Eggex Example: Recognizing Python Integer Literals

2019-12-22

Eggex is Oil's regular expression syntax. You may want to skim the headings of the eggex doc if it's unfamiliar.

This post demonstrates egg expressions on a realistic problem: recognizing integer literals like 42, 0xFF, or 0o755.

It also shows that eggexes are appropriate for two problems that traditionally use different regex syntax:

Ad-hoc text processing in languages like shell and Python. For example, I interactively refactor source code with regexes, and the /release/$VERSION/ page is essentially a big shell script.
Lexing programming languages. Under the hood, Oil's lexer uses re2c to turn regexes into efficient C code. But the source is in Python, using its Perl-style regex syntax.

The Oil language and its eggex subset are both still under development. I made a few changes motivated by this example, and I'm happy with the results. Let me know what you think in the comments or follow the links on the wiki!

Table of Contents

Three Syntaxes for Regular Languages

Python's Spec

Eggex

POSIX Syntax

Two Use Cases for Eggexes

Text Processing With Unix Tools

Lexing Programming Languages

Recent Syntax Changes

Summary

Appendix A: Oil's Lexer Uses Two Stages of Code Generation

Appendix B: Other Pattern Syntaxes

Three Syntaxes for Regular Languages

Python's Spec

Considered by themselves, integer literals are a regular language.

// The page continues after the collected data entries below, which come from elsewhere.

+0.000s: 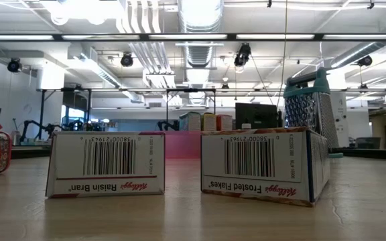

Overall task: Pick & Place Kitchen Items
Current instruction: Put the brown food coloring bottle into the orange bin

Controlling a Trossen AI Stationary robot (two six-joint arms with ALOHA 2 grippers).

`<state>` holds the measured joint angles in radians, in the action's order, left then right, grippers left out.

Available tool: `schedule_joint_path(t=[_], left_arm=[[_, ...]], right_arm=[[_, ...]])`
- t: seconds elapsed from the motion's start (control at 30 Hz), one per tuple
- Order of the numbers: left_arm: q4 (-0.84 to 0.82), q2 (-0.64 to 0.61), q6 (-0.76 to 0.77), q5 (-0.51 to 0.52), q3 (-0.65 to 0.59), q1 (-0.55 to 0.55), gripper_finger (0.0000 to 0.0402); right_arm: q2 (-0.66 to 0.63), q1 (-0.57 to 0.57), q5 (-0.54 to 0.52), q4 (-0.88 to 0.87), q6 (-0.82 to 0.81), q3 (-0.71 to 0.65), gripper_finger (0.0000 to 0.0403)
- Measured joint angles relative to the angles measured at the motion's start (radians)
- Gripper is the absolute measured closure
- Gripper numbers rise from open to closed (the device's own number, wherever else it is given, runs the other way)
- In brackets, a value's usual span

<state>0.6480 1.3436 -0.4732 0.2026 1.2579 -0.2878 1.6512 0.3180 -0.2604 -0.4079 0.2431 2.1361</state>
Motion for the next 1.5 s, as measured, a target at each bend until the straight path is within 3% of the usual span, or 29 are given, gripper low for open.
schedule_joint_path(t=[0.2,0.4,0.53,0.77,0.93,1.2,1.5], left_arm=[[-0.419,-0.060,0.059,0.218,-0.002,0.003,0.0129],[-0.673,-0.054,0.263,0.227,-0.044,0.007,0.0129],[-0.576,-0.057,0.321,0.227,-0.181,0.004,0.0129],[-0.134,-0.085,0.372,0.229,-0.482,0.003,0.0129],[0.058,-0.104,0.417,0.230,-0.621,0.004,0.0129],[0.096,-0.154,0.458,0.224,-0.678,0.002,0.0129],[0.059,-0.205,0.492,0.216,-0.707,0.002,0.0129]], right_arm=[[-0.031,-0.037,-0.009,-0.140,-0.079,0.000,0.0340],[-0.042,-0.165,-0.081,-0.394,-0.229,0.000,0.0336],[-0.033,-0.267,-0.082,-0.566,-0.319,0.000,0.0339],[-0.002,-0.429,-0.083,-0.825,-0.421,-0.002,0.0338],[0.000,-0.539,-0.083,-0.984,-0.493,-0.034,0.0336],[0.005,-0.666,-0.079,-1.036,-0.532,-0.200,0.0339],[0.014,-0.802,-0.042,-0.953,-0.569,-0.466,0.0342]])
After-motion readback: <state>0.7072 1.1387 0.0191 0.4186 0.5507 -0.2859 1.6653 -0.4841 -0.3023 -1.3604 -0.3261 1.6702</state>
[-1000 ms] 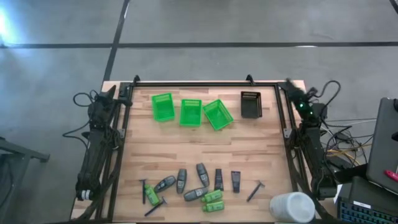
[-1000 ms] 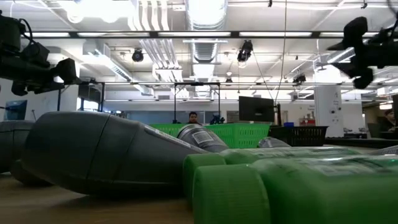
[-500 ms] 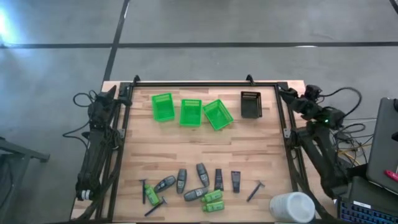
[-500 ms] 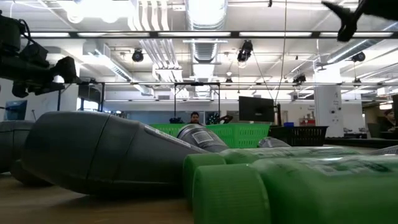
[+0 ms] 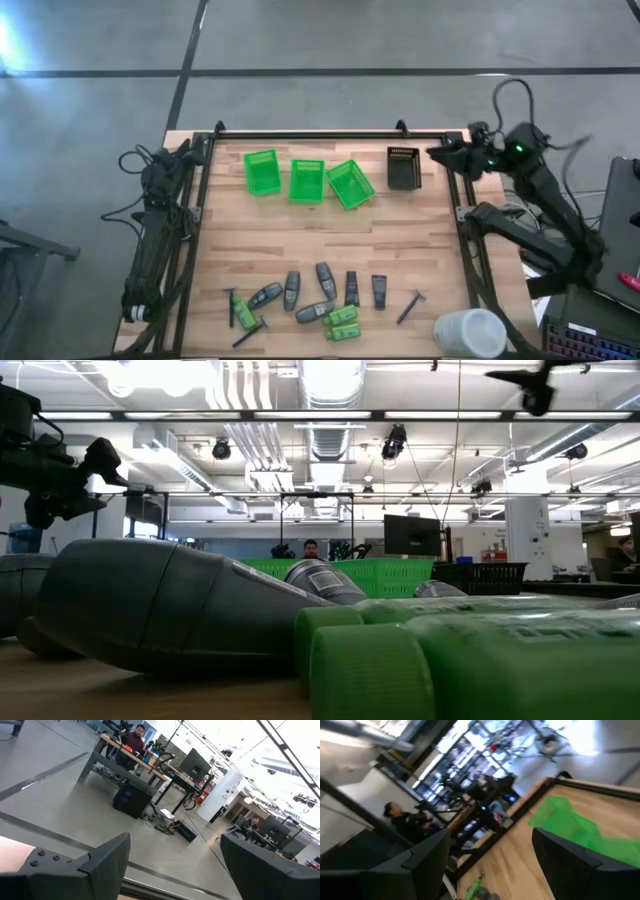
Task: Pick & Place Travel size toiletries
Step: Put the razor into the right green bin
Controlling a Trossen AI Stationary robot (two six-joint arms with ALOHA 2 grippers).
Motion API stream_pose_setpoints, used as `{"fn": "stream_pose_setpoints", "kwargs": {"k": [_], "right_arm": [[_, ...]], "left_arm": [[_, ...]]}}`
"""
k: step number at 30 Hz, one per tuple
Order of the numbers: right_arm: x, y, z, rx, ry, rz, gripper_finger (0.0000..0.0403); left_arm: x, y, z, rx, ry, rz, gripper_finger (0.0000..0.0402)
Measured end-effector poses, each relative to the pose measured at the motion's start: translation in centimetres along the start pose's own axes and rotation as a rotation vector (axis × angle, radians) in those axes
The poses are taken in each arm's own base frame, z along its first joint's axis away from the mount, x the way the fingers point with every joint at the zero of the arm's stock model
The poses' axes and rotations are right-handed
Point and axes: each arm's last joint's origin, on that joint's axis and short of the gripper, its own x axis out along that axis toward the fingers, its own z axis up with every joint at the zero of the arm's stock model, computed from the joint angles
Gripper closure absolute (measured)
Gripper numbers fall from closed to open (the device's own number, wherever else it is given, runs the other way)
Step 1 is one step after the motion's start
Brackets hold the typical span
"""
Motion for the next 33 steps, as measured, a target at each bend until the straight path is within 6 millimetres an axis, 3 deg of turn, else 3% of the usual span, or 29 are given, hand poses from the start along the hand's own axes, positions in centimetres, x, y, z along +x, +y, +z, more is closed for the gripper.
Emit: {"fn": "stream_pose_setpoints", "kwargs": {"k": [3,6,9,12,16,22,26,33], "right_arm": [[3.5,-0.5,1.0,-0.052,0.032,0.117,0.0114],[7.4,-1.2,0.6,-0.031,0.13,0.203,0.0106],[10.4,-1.7,-1.2,0.08,0.35,0.262,0.0097],[12.0,-1.3,-3.9,0.222,0.591,0.301,0.0089],[12.4,-0.3,-7.9,0.332,0.829,0.226,0.0079],[11.8,2.3,-12.3,0.451,1.036,0.109,0.0062],[11.6,3.6,-14.0,0.456,1.113,0.11,0.0051],[12.3,3.5,-15.3,0.477,1.164,0.068,0.0045]], "left_arm": [[0.0,0.0,0.0,-0.001,0.0,0.001,0.0086],[0.0,0.0,0.0,-0.002,-0.001,0.0,0.0086],[0.0,0.0,0.0,-0.002,-0.001,0.001,0.0086],[0.0,0.0,0.0,-0.002,0.0,0.0,0.0086],[0.0,0.0,0.0,-0.002,0.0,0.0,0.0086],[0.0,0.0,0.0,-0.048,0.003,-0.005,0.0086],[0.0,0.0,0.0,-0.055,0.003,-0.005,0.0086],[0.0,0.0,0.0,-0.055,0.003,-0.004,0.0086]]}}
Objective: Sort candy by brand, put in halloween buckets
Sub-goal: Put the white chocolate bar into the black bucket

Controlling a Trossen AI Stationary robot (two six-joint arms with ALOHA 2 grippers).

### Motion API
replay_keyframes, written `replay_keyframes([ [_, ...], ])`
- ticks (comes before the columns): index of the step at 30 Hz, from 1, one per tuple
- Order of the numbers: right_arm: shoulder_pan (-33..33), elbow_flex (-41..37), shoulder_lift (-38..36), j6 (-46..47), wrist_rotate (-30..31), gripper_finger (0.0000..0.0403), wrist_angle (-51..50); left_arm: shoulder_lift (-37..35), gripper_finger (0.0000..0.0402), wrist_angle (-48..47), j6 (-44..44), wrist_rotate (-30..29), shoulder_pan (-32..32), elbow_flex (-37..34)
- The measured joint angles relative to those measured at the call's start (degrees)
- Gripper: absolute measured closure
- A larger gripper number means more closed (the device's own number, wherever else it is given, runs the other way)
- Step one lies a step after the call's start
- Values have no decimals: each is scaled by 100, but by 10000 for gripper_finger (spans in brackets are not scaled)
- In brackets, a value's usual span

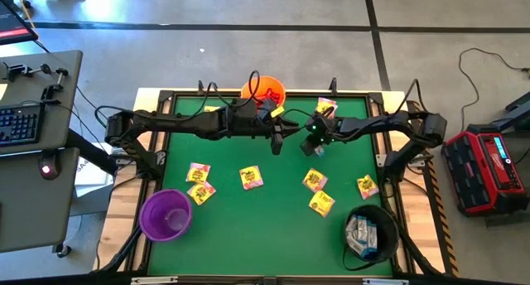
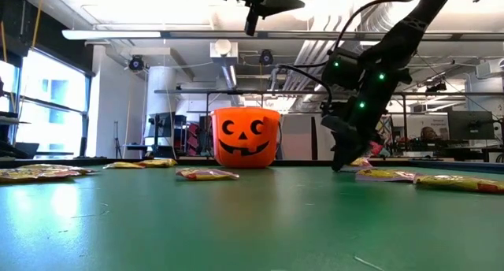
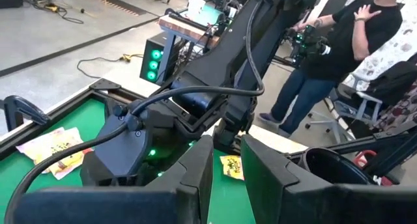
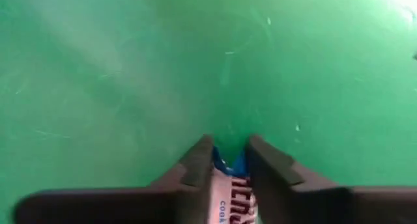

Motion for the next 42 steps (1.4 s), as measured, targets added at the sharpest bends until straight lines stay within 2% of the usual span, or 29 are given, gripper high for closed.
replay_keyframes([
  [2,-2,9,-17,-14,4,371,-44,0,332,2,42,-1,0,0],
  [4,-2,79,-17,-32,4,394,-149,0,332,2,44,0,0,0],
  [21,-2,1447,-123,-234,-8,403,-1865,0,332,23,-53,-39,9,0],
  [25,-2,1470,-634,-115,2,403,-2206,-19,332,169,-121,-39,9,0],
  [36,204,1479,-2855,587,4,403,-2864,-184,333,232,87,-38,28,4],
  [42,306,1479,-3056,1546,-104,400,-3258,-183,333,188,83,-37,28,3],
])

You can write them in decimal, binary, octal, or hexadecimal; and add underscores for readability.

The reference manual describes them like this:

integer      ::=  decinteger | bininteger | octinteger | hexinteger
decinteger   ::=  nonzerodigit (["_"] digit)* | "0"+ (["_"] "0")*
bininteger   ::=  "0" ("b" | "B") (["_"] bindigit)+
octinteger   ::=  "0" ("o" | "O") (["_"] octdigit)+
hexinteger   ::=  "0" ("x" | "X") (["_"] hexdigit)+
nonzerodigit ::=  "1"..."9"
digit        ::=  "0"..."9"
bindigit     ::=  "0" | "1"
octdigit     ::=  "0"..."7"
hexdigit     ::=  digit | "a"..."f" | "A"..."F"

Examples of valid integer literals:

7     2147483647                        0o177    0b100110111
3     79228162514264337593543950336     0o377    0xdeadbeef
      100_000_000_000                   0b_1110_0101

I'm unfamiliar with this metalanguage, but I can guess that ... is a character range, that [] means "optional", and that * and + denote repetition.

This syntax is meant for humans to read — i.e. it isn't executable.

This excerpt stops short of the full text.